Logrotate gets all the information about the log files it needs to manage from the set of configuration files specified on the command line. Each configuration file can set global options (local definitions override global ones and subsequent definitions override previous ones) and specify log files to rotate. A simple configuration file looks like this:

The first few lines set the global options; in the example, the registers are compressed after being rotated. Note that comments can appear anywhere in the configuration file as long as the first non-whitespace character on the line is a # .

The second section of the configuration files defines how to manage the log file / var / log / messages . The log will go through five weekly rotations before being removed. After the log file has been rotated (but before the old version of the log has been compressed), the command / sbin / killall -HUP syslogd will be executed .

The third section defines the parameters for /var/log/httpd/access.log and / var / log / httpd / error.log . These logs are rotated whenever they grow in size and exceed 100k and old log files are sent (uncompressed) to www@my.org after doing 5 rotations, rather than being removed. Sharedscripts indicates that the postrotate script will only run once (after the previous registers have been compressed), not once for each register that is rotated. Note that double quotes around the first file name at the beginning of this section allow logrotate to rotate logs with spaces in the name. Normal shell rules apply, with  , And \ supported.

The last section defines the parameters for all files in / var / log / news. Each file is rotated on a monthly basis. This is considered a single rotation directive, and if errors occur for more than one file, the log files are not compressed.

Use wildcard characters with caution. If you specify *, logrotate rotates all files, including those previously rotated. One way around this is to use the olddir directive or a more precise wildcard (like * .log).

We now briefly describe the main files used by logrotate.


This script has the following content: The purpose of the script is to check for the existence of logrotate and then run it with the settings contained in the /etc/logrotate.conf file. Due to its location, this script is run by the cron daemon every day. The minute and time of its execution are determined by the / etc / crontab file , in particular by the line:

In this example we see how the scripts contained in /etc/cron.daily are executed every day at 6.25am.

Make sure the machine is turned on when Cron launches daily scripts; otherwise these scripts, and therefore also logrotate, will not be executed leading to the undesirable effect of having log files of abnormal size. To avoid this problem, you may need to edit the / etc / crontab file or install Anacron .

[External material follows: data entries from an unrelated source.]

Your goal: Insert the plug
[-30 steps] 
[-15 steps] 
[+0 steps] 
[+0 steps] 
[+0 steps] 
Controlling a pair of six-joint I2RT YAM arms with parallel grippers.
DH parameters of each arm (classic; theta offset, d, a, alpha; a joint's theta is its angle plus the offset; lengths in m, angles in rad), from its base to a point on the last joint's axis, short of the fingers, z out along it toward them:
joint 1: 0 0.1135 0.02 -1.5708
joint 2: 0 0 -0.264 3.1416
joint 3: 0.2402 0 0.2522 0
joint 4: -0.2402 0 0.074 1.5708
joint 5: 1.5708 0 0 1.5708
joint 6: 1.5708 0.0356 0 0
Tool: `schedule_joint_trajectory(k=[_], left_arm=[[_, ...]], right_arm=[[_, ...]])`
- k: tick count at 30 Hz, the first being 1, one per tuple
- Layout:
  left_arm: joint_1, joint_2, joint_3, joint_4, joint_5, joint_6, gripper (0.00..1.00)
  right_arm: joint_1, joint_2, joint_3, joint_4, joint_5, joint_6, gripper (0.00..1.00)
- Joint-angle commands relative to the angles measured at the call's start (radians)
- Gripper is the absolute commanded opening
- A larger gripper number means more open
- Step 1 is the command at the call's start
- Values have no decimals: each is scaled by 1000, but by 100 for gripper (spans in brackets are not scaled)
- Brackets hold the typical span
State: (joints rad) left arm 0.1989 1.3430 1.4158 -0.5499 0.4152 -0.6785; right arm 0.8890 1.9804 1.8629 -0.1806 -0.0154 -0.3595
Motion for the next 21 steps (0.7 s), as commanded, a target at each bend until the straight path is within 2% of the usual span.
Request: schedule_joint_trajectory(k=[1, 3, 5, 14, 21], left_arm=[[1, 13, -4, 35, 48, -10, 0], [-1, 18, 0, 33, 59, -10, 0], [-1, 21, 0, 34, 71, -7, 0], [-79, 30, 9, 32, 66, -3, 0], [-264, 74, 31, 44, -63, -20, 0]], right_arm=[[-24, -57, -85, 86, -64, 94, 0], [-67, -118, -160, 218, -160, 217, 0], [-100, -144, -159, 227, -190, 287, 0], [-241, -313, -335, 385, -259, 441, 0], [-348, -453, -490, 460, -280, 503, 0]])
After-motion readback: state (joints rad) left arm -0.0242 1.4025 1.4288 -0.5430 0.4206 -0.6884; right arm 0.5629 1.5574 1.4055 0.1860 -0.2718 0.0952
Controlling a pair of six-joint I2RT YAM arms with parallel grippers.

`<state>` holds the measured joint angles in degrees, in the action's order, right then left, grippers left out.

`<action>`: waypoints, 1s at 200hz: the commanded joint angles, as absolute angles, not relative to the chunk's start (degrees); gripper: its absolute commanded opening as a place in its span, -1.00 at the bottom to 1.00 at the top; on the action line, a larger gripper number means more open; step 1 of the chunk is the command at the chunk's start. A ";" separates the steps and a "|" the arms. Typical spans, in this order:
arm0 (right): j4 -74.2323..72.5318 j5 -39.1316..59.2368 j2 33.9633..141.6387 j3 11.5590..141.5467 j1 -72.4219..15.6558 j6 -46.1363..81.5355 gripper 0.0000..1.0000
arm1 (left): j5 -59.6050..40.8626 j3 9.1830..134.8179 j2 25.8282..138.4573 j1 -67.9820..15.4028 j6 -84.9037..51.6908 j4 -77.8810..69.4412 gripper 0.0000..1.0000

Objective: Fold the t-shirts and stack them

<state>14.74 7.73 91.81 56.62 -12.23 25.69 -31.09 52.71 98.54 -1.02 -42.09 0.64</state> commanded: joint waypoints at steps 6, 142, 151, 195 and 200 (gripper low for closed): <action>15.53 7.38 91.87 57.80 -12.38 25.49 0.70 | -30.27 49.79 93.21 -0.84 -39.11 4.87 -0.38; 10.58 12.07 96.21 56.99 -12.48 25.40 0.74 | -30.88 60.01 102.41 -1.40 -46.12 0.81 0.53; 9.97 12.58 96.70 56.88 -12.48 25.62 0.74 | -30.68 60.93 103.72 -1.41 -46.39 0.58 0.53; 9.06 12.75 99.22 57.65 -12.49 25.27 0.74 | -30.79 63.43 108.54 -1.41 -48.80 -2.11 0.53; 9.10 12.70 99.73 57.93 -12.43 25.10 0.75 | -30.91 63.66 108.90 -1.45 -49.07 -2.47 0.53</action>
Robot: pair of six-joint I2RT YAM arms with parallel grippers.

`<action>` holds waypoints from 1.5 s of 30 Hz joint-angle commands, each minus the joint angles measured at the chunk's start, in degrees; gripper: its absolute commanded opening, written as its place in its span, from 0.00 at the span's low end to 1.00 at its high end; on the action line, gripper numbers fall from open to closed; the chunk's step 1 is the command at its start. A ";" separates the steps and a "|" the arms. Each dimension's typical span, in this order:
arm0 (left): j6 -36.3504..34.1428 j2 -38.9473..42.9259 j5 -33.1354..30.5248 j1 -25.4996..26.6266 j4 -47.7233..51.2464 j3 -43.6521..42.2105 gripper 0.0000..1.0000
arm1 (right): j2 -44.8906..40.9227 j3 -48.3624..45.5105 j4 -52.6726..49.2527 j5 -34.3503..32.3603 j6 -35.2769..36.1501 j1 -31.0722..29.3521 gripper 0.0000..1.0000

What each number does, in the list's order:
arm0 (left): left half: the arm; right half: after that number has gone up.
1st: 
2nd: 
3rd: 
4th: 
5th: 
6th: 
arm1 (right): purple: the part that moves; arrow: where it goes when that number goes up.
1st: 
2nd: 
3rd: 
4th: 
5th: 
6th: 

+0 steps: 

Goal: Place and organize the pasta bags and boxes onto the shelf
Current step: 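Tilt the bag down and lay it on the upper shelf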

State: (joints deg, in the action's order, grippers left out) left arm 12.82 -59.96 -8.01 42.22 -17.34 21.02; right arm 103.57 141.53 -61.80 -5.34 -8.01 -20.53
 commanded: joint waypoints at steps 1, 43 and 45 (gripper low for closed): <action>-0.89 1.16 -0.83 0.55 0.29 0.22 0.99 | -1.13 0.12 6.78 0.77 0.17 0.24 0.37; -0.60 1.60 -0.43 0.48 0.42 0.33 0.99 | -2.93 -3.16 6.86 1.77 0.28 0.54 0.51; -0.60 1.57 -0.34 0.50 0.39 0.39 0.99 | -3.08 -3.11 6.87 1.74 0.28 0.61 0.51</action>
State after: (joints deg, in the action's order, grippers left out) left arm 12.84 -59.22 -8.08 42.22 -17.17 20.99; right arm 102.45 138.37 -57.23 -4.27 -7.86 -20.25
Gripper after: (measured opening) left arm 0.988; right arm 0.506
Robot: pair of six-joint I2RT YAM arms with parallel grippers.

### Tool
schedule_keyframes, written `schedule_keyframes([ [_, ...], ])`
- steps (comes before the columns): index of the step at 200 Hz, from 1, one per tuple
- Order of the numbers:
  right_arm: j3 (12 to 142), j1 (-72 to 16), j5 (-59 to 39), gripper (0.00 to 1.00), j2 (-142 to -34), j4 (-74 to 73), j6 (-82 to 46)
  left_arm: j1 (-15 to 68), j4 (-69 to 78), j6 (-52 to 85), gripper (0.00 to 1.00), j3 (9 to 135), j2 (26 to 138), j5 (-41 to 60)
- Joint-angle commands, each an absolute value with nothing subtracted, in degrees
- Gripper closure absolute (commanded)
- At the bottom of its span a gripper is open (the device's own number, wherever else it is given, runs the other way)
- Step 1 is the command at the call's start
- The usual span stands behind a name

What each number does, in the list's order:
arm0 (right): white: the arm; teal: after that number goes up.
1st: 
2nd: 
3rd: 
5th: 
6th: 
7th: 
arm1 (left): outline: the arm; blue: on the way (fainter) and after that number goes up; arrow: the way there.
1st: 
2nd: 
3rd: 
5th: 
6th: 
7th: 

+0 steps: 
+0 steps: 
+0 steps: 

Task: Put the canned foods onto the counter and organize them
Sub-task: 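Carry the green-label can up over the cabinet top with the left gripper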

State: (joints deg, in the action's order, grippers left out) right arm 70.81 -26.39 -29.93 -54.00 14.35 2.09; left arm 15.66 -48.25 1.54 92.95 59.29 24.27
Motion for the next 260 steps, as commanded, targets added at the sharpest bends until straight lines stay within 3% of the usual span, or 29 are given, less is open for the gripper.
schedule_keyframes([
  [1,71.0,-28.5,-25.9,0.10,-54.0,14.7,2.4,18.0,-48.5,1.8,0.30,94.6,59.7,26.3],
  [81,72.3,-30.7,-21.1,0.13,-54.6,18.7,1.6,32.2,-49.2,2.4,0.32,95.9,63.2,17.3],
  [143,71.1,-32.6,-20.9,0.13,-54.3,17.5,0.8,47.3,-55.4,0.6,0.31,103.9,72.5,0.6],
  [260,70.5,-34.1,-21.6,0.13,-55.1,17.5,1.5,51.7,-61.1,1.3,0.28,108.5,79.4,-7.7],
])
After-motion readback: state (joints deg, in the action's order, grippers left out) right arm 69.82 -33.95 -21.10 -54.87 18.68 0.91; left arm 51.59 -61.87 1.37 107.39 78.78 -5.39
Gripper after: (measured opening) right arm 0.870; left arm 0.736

This is Logrotate’s main configuration file. Its job is to inform logrotate about all configuration options to be used for all specified log files. Lines starting with the “#” character are seen as comments.

Use comments often to describe what changed (and maybe even the date of the change). They may seem like a waste of time but you will thank you for writing them when you read the configuration months later.

The directive:
is used to specify the path where the other additional configuration files for logrotate are located. The normal flow of the file is interrupted, you read the files in logrotate.de then resume from the line following “include”. Of course, all the “includes” you want can be added.

The “include ‘option is especially useful for specifying a custom file or directory. This way you can insert your own configurations without changing the logrotate.conf file too much or without adding files to logrotate.d.

Since this file is read first, the options contained in logrotate.conf (but found before “include”) apply to all log files that have a configuration section in the same logrotate.conf or files contained in /etc/logrotate.d.